■ Exercise brief
Copy each line of the data below exactly, leaving out pictures.

■ Information provided
- - - - - - -

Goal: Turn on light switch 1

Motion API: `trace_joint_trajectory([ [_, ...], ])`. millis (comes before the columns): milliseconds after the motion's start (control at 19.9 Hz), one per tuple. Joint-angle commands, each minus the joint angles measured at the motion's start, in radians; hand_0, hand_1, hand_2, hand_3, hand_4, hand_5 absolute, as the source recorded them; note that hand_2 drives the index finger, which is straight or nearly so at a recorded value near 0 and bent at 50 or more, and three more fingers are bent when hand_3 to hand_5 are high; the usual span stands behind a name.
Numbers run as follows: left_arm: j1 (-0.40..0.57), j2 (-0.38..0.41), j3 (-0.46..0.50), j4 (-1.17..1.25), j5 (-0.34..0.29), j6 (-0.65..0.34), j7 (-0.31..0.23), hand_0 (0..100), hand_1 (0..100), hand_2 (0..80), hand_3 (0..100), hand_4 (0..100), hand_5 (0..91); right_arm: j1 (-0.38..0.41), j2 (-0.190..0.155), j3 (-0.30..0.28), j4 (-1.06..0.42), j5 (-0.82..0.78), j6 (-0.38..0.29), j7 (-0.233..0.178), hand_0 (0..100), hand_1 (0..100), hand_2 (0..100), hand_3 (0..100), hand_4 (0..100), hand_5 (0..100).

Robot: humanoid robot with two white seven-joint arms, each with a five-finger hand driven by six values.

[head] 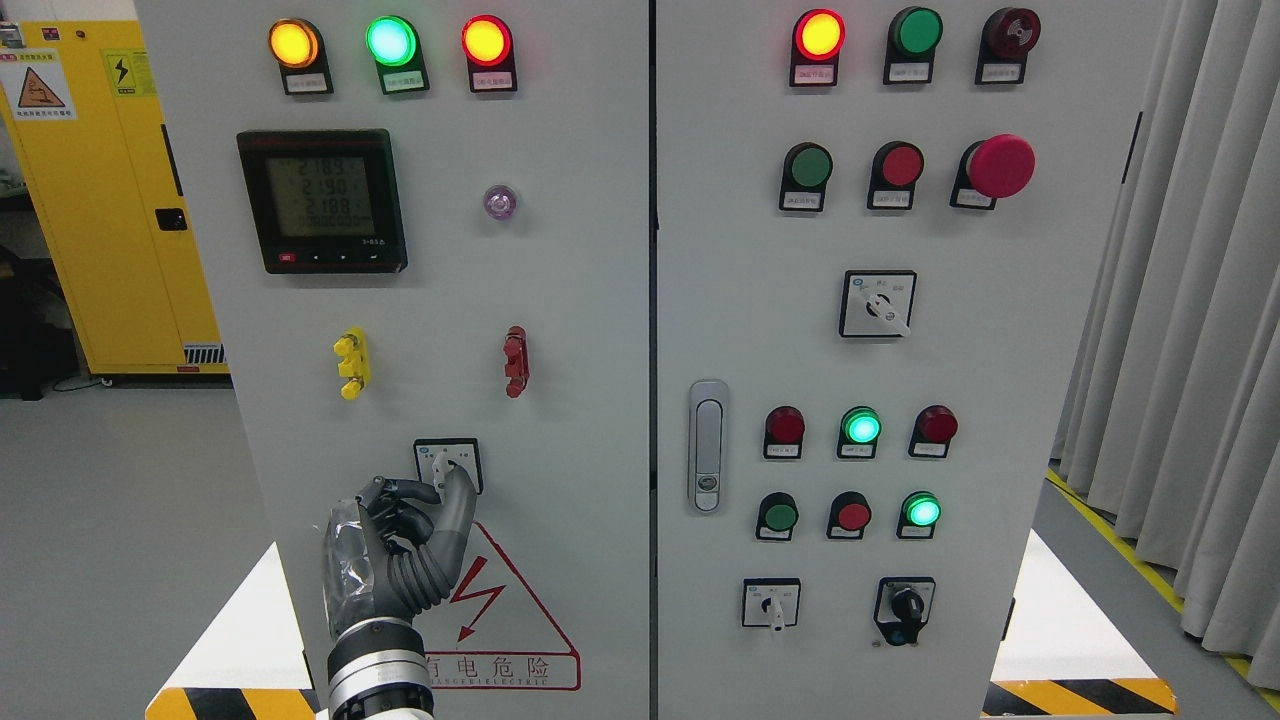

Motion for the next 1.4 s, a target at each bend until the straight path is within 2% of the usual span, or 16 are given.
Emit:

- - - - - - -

■ Result of this task
Goal: Turn on light switch 1

Motion API: `trace_joint_trajectory([ [_, ...], ])`. millis (comes before the columns): milliseconds after the motion's start (control at 19.9 Hz), one per tuple. Joint-angle commands, each minus the joint angles measured at the motion's start, in radians; hand_0, hand_1, hand_2, hand_3, hand_4, hand_5 absolute, as the source recorded them; note that hand_2 drives the index finger, which is straight or nearly so at a recorded value near 0 and bent at 50 or more, and three more fingers are bent when hand_3 to hand_5 are high; the usual span stands behind a name.
Numbers run as follows: left_arm: j1 (-0.40..0.57), j2 (-0.38..0.41), j3 (-0.46..0.50), j4 (-1.17..1.25), j5 (-0.34..0.29), j6 (-0.65..0.34), j7 (-0.31..0.23), hand_0 (0..100), hand_1 (0..100), hand_2 (0..80), hand_3 (0..100), hand_4 (0..100), hand_5 (0..91); right_arm: j1 (-0.38..0.41), j2 (-0.190..0.155), j3 (-0.30..0.28), j4 (-1.06..0.42), j5 (-0.82..0.78), j6 (-0.38..0.29), j7 (-0.233..0.178), hand_0 (0..100), hand_1 (0..100), hand_2 (0..100), hand_3 (0..100), hand_4 (0..100), hand_5 (0..100).

Robot: humanoid robot with two white seven-joint arms, each with a five-finger hand driven by six values.

[head] 

Motion for the next 1.4 s, a target at each bend until the straight path is within 2% of the usual span, or 16 are given.
Emit:

No more output will be added to the exercise.